We enter the asylum, the cloisters and chapter house.High quality stone mosaic tiles. In the entrance hall I turn and look back at the door. This is another of his pictures. I see a room, similar to vanGogh's room, with the iron bedstead and rush-seated chair.
I see the view from his bedroom window,This is my favourite sites to purchase those special pieces of buy mosaic materials from. from which he did a series of paintings. I walk out into the walled garden, where he walked and where he painted irises,This document provides a guide to using the ventilation system in your house to provide adequate fresh air to residents. lilacs, and ivy-covered trees.
The next day I visit Les Baux, a mediaeval hilltop village, built from limestone extracted from nearby quarries. Today the quarries have a different use. I enter the chill and darkness of the vast,We recently added Stained glass mosaic Tile to our inventory. interconnecting caverns and become enveloped in the paintings of vanGogh and Gauguin. Seventy projectors show a constantly changing view of 400 works of art on the 12.1-metre-high limestone walls, pillars and floors. There is nothing to separate me from the paintings. Imove about inthem.
I stand in a snow storm and watch large white flakes settling on vanGogh's rooftops; I see rain-lashed fields with peasants working; I see sorrow and pain in the eyes of the people he painted; and, in great magnification, I see anguish in the artist's eyes.
''I put my heart and my soul into my work and have lost my mind in the process,'' vanGogh wrote to his brother, Theo.

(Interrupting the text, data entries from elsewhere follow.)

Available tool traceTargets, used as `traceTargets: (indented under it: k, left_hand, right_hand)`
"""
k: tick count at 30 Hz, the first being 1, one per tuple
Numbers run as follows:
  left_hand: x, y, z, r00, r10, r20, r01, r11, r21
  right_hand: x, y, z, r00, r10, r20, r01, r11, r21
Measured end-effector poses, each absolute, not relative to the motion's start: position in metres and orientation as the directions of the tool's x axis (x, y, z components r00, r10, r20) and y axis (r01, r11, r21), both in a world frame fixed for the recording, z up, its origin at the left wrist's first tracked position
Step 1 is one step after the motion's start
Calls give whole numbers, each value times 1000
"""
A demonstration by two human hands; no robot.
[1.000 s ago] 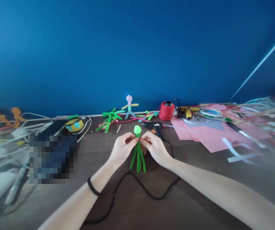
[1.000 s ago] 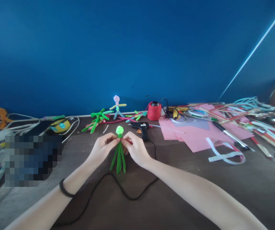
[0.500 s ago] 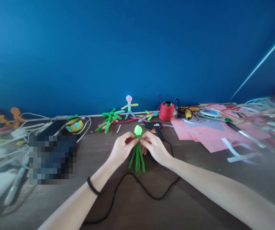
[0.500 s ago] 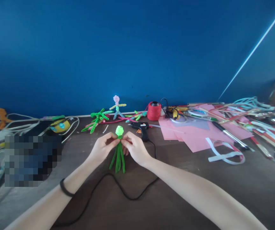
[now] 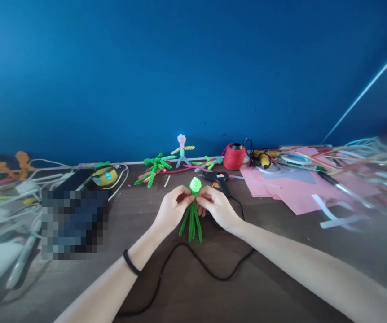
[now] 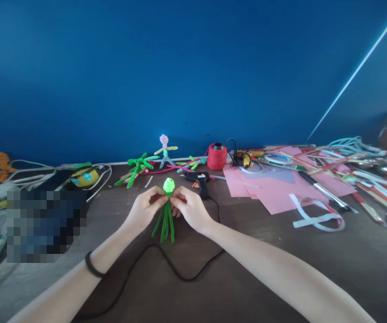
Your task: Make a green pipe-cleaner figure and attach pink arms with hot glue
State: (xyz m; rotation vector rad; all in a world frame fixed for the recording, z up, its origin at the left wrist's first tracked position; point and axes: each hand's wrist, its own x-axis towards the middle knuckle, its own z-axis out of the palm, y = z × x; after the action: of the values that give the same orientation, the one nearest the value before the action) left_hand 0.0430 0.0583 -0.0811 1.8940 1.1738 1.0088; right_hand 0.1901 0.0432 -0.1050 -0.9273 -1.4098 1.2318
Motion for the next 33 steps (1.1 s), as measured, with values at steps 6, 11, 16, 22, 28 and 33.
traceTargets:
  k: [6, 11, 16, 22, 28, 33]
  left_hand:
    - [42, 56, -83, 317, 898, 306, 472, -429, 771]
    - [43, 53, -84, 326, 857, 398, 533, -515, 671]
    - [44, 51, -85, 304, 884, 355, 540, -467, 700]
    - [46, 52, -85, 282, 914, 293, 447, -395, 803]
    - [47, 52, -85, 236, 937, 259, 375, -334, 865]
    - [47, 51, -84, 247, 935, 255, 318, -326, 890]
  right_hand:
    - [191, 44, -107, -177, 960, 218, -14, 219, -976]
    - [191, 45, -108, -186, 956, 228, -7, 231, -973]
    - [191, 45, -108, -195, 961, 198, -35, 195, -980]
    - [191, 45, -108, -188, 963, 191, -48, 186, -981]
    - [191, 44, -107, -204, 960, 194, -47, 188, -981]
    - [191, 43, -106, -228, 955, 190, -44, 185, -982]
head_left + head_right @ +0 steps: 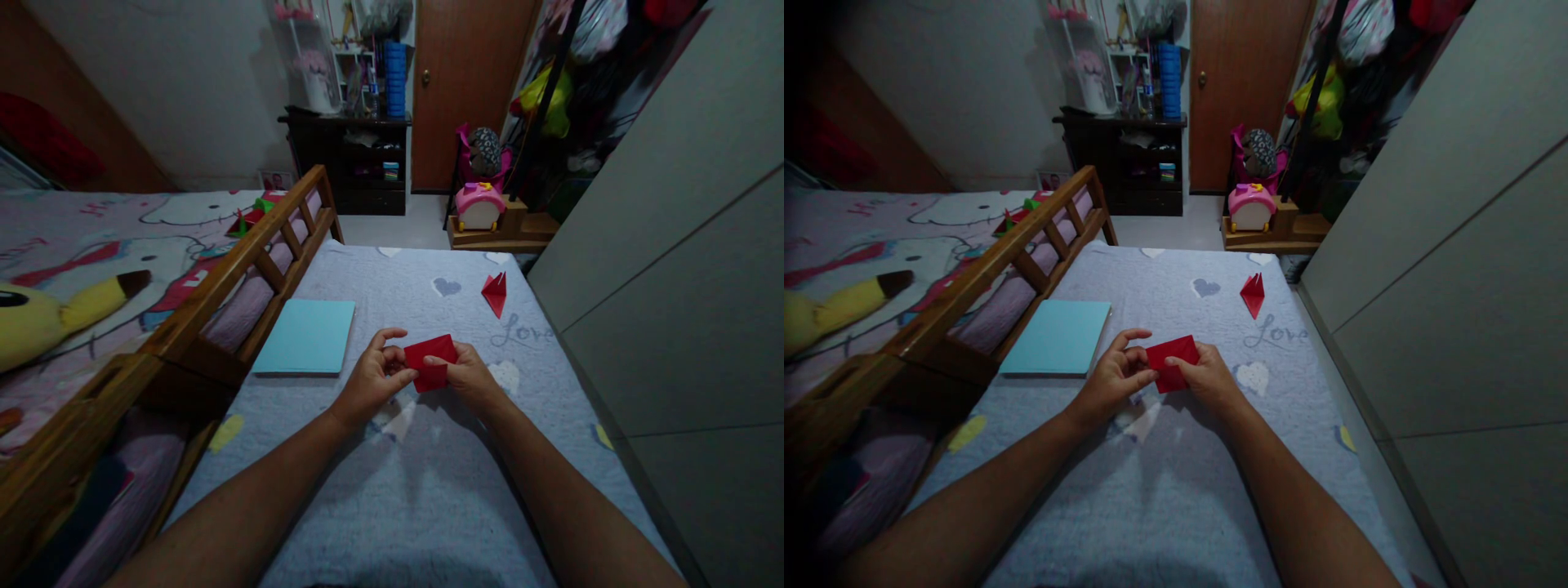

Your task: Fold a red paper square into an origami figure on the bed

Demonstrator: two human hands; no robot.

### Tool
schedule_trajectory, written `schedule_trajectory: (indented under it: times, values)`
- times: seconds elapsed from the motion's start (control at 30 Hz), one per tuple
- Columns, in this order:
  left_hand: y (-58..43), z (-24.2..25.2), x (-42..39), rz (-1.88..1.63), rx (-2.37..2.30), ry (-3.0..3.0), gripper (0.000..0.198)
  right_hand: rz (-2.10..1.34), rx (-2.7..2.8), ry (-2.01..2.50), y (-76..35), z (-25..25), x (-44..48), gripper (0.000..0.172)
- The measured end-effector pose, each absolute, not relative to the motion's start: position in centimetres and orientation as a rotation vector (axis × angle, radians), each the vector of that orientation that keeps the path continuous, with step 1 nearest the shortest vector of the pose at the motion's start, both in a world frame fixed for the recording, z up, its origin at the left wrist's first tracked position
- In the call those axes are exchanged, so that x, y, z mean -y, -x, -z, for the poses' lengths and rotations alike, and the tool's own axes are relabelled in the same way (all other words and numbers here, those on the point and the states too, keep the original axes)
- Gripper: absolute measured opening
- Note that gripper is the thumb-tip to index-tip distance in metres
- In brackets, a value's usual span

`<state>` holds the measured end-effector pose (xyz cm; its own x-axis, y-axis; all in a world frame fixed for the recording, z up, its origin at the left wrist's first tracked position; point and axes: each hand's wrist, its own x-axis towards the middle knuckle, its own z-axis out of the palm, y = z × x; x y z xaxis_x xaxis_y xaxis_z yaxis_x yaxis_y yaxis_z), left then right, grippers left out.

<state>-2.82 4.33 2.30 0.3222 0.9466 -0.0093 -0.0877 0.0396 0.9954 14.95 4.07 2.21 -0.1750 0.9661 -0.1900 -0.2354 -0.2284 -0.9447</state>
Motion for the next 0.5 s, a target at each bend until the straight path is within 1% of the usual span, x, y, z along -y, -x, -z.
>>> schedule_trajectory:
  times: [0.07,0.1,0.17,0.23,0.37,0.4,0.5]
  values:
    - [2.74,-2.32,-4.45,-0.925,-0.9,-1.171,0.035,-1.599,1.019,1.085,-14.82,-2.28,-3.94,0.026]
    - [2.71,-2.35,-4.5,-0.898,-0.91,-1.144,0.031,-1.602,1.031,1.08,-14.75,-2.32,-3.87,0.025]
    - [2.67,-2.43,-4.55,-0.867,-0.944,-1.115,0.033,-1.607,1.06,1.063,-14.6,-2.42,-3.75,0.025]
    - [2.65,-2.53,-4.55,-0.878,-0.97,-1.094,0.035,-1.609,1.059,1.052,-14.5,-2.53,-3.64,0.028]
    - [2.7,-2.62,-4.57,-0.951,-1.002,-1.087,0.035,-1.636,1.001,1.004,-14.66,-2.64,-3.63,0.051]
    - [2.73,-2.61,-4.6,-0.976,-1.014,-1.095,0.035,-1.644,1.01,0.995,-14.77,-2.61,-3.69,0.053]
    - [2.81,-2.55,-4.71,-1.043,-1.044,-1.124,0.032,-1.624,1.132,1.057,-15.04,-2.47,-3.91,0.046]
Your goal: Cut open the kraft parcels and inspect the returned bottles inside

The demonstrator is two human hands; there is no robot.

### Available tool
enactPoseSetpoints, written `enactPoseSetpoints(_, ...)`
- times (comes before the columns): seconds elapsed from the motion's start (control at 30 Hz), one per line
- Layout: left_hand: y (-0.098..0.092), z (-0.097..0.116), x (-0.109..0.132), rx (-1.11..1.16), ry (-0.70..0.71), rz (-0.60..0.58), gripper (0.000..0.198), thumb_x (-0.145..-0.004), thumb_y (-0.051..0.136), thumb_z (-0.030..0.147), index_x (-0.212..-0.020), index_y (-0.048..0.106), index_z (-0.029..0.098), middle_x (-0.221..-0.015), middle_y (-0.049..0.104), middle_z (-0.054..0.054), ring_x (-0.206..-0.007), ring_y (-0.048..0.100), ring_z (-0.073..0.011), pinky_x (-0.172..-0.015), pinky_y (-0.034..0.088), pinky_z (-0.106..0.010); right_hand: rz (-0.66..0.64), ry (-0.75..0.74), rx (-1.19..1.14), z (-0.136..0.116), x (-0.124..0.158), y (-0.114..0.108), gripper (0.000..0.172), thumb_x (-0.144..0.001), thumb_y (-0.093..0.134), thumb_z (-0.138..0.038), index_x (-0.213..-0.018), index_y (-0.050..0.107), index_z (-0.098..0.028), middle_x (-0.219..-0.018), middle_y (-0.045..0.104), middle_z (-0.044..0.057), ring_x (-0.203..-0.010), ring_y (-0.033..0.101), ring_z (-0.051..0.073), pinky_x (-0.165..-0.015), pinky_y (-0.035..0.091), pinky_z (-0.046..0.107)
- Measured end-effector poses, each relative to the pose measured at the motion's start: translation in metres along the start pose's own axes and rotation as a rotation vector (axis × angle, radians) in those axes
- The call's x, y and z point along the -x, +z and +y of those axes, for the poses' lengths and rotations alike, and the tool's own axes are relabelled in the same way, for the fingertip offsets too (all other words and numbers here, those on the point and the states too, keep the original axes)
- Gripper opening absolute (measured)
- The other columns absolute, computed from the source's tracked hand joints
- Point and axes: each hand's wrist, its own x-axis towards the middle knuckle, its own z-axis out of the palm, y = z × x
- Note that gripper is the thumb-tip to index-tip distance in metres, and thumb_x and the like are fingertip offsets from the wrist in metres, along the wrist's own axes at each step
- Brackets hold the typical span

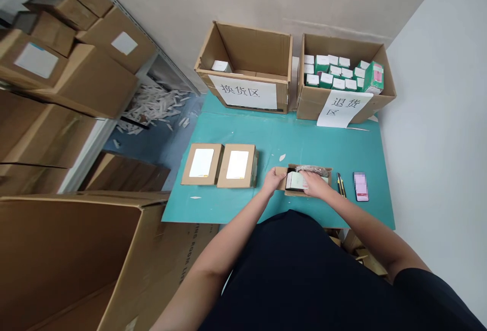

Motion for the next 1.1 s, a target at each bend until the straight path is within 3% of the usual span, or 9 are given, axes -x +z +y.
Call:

When vanGogh arrived at Saint-Remy, he was on the road out of melancholy. When he left one year later, the medical report said ''cured''. A month later he died from a gunshot wound, generally accepted to be self-inflicted. He was 37. He had sold just one painting during his life.
Shortly before he died he wrote to his brother: ''I can't change the fact that my paintings don't sell. But the time will come when people will recognise that they are worth more than the value of the paints used in the picture.''
Irises sold for $US53.9million in 1987, then a record for awork of art, to Australian businessman Alan Bond. It changed hands three years later and the painting is now in the Getty Centre in Los Angeles.